“He’s going to be on location most of the summer, but we’re rescheduling for right when he gets back, in early September,” Laura said, and I tried to sound pleased.
“Great.” Great that he was rescheduling. Not great that my potential payday was pushed another three months. My marriage was already strained. Our credit card debt was massive and compounding. I honestly didn’t know if we would survive the whole summer. Visions of making doll furniture and selling it out of my garage flashed through my mind. Though my marriage probably wouldn’t survive that either.
As I clicked off the phone, I felt simultaneously relieved—He’s still interested!—and ashamed, like an addict chasing one last fix. I was a junkie, and the business was my drug. I chased it to the detriment of my health, my home, my relationships. I got a knot in my stomach every time the mail came. As stressful as it was facing those envelopes rimmed with red with “past due” stamped across their contents, I was not ready to live my life as a raisin in the sun. I wanted to be a screenwriter. The desire was existential. Even my articles read like movies. I set the scene (“Misery wafted through the office like acrid smoke”), described my subjects like characters in a Greek tragedy (“Mr. X had a winning smile that belied his recent failures”)。 I never judged my subjects, but rather let their behaviors—a “nervous knee,” a “too-loud laugh,” a “pinched smile”—speak for themselves. When Clooney optioned my Sunday Times article on the WikiLeaks whistleblower, he said the piece already read like a movie script. When he paid me to adapt it, I was sure I’d stepped into my destiny. I worked on that script for five glorious years. It never occurred to me that they wouldn’t make the movie. Or that my career would grind to a halt.
I rationalized the heartbreaking setback as a test of my resolve. I couldn’t quit. I had built a home, moved a wife out from back East. Libby had given up everything—a promising career, a vast community of friends, weekend rituals she’d enjoyed her whole life—her generosity was boundless. I owed it to her to succeed, and succeed big.
I had to sell a script. After three bone-dry years, I finally had a meeting with someone who could pay big and get my movie made. I’d simply have to write something so compelling, so absolutely perfect for him, that he couldn’t say no.
I vowed not to let anything distract me. I would prepare for this meeting like my life depended on it.
Because at this fragile point in my career and my marriage, it did.
CHAPTER 9
I just wanted to know how he died. I wasn’t planning to go down some deep rabbit hole or anything. The word “suddenly” intrigued me, simple as that.

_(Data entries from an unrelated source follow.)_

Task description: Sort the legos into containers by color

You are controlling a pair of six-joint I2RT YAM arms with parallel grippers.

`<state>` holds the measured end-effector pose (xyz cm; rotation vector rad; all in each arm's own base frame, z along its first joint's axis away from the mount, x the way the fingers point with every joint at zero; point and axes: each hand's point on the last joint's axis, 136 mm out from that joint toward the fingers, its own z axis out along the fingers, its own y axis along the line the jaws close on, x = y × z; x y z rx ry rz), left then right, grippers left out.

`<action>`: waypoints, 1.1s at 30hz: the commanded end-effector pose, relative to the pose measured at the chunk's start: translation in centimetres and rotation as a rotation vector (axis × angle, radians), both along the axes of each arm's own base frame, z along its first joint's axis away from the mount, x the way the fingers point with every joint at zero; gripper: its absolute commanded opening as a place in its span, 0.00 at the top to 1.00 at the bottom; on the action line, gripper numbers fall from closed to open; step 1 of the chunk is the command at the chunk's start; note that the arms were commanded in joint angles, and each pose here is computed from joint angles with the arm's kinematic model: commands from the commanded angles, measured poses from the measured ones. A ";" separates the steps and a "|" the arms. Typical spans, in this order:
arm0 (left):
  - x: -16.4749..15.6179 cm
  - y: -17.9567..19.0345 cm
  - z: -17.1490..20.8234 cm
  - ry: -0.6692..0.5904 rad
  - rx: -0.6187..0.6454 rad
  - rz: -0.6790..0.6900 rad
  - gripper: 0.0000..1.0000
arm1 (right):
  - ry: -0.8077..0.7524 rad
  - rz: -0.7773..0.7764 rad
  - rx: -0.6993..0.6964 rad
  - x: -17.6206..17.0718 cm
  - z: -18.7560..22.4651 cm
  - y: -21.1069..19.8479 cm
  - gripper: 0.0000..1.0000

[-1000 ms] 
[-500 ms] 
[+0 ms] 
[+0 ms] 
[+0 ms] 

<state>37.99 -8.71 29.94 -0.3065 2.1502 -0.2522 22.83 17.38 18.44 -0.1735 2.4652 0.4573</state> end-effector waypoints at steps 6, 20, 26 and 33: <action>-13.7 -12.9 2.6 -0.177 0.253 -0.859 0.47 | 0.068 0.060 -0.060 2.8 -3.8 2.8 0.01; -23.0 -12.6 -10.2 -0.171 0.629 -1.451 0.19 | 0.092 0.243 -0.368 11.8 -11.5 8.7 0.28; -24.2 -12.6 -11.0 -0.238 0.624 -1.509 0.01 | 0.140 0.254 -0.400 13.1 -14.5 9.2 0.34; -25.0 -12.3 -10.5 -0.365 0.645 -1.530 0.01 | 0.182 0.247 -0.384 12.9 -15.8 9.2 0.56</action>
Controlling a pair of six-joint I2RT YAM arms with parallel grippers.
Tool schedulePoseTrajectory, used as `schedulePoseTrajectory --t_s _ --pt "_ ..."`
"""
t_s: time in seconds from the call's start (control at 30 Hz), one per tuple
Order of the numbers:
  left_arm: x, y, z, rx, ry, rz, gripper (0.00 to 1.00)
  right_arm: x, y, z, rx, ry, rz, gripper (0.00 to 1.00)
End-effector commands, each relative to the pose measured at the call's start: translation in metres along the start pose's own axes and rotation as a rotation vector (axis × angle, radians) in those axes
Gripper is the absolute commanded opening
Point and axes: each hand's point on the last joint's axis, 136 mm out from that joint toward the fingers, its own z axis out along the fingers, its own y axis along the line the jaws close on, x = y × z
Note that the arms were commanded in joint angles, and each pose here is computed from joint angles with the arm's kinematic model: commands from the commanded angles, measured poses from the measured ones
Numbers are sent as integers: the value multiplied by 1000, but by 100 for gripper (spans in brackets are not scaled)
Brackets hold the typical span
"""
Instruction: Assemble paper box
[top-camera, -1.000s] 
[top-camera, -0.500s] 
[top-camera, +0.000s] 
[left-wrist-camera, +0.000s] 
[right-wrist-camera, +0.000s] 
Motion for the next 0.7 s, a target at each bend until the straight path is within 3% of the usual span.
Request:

When people die “suddenly,” it can mean any number of things: a heart attack, an aneurism, a plane crash, a car crash, a boating accident. He could have committed suicide (often the case) or been murdered (very rare)。 Or maybe he was just really old? Holly was good-looking enough to be a trophy wife. A million possibilities ran through my head, I just wanted to know.
First, I had to find out his name. That should be easy enough. Just google the wife. I knew her last name was Kendrick because I saw it on a moving box. Perhaps that was a strange thing to notice, but after ten years working as an investigative reporter, my mind just took in details like that.
I entered “Holly Kendrick” in the search bar and surveyed the results. She didn’t have a social media presence, but her name came up in an obituary in the Bakersfield Californian. Kevin Michael McCallum is survived by his parents, Elaine and Martin McCallum, and sister, Holly McCallum Kendrick. She had a brother who died. On any other day, I would have been curious about that, but I was on a mission. I skimmed the obit. No mention of the husband, but at least now I had a maiden name.
I did another Google search, using the maiden name this time, and got a hit. A wedding announcement from sixteen years ago. Holly McCallum wed her high school sweetheart, Gabriel Kendrick, in a simple ceremony. Blah blah blah . . .
I typed the dead husband’s name in the search bar. Too many Gabriel Kendricks to count. I added the name of their high school, Bakersfield High, but they didn’t keep up on him. I typed their names as a couple. They never owned property, together or separately (strange?) or did anything notable together (not so strange)。 He wasn’t on LinkedIn or Facebook or any social media. I smiled to myself, because I knew who would be on social media: Savannah.
I found her account almost immediately, and started scrolling backward—one month, two months, three months . . . then there it was—a picture of a young man in military blues, with a heartbreaking caption: Daddy, you may be gone but you’ll always be in my heart. The comments section was a treasure trove of sorrow—hearts and flowers and sad-face emojis. I don’t know why I was surprised. Did I not believe Savannah’s dad was really dead? My background had taught me to question everything, even uncontrollable sobs, I guess.